**EXERCISE OBJECTIVE:** Exactly as they appear below, repeat the lines from the one with "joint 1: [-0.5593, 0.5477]" through the one with "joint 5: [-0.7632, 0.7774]", and no others.

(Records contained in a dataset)
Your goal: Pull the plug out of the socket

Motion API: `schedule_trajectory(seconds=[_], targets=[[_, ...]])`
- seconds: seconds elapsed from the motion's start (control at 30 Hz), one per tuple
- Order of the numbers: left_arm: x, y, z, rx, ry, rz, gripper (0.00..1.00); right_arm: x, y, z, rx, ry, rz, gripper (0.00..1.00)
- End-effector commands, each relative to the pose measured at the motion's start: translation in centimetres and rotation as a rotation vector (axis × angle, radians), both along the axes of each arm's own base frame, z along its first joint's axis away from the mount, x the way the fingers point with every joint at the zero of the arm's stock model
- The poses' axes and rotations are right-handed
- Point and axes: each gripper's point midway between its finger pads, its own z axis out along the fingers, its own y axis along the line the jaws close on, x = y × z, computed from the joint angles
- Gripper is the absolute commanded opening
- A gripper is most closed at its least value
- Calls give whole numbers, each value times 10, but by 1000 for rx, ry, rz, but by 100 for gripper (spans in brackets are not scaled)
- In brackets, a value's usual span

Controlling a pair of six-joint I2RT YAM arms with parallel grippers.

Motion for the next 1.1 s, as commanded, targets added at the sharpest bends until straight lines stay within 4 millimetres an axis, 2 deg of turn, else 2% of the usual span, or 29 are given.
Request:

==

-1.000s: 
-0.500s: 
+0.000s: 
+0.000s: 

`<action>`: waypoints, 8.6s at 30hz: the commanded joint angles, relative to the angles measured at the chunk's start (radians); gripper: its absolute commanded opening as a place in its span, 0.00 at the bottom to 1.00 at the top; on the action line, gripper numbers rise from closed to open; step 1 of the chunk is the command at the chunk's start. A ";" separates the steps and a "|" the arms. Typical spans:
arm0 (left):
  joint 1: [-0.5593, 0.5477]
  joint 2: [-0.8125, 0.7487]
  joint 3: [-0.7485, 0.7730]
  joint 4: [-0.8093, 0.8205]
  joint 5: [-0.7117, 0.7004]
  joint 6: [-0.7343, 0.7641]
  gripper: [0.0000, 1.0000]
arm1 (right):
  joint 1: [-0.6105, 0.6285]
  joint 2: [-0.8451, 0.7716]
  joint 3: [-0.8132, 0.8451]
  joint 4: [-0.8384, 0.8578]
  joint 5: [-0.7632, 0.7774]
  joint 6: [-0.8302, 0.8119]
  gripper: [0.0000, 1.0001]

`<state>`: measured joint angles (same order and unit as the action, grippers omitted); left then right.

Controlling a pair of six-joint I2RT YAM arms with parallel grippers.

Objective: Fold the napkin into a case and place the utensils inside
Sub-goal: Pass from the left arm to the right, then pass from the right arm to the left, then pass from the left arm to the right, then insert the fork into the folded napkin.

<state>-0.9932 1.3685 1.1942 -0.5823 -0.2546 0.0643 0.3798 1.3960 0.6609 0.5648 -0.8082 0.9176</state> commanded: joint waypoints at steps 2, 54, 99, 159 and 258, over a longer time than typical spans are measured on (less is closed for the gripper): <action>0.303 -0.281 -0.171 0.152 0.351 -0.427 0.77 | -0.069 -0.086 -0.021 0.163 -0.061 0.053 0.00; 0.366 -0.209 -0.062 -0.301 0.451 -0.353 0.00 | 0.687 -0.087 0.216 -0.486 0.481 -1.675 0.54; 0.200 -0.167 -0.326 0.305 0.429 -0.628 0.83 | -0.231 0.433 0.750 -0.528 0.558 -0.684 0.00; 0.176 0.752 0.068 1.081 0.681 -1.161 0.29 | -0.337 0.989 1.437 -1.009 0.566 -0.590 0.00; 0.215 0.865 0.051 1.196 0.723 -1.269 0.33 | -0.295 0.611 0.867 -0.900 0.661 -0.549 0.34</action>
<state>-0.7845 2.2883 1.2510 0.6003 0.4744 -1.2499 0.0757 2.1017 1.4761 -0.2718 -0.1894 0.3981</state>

**RESPONSE TO THE EXERCISE:**
  joint 1: [-0.5593, 0.5477]
  joint 2: [-0.8125, 0.7487]
  joint 3: [-0.7485, 0.7730]
  joint 4: [-0.8093, 0.8205]
  joint 5: [-0.7117, 0.7004]
  joint 6: [-0.7343, 0.7641]
  gripper: [0.0000, 1.0000]
arm1 (right):
  joint 1: [-0.6105, 0.6285]
  joint 2: [-0.8451, 0.7716]
  joint 3: [-0.8132, 0.8451]
  joint 4: [-0.8384, 0.8578]
  joint 5: [-0.7632, 0.7774]

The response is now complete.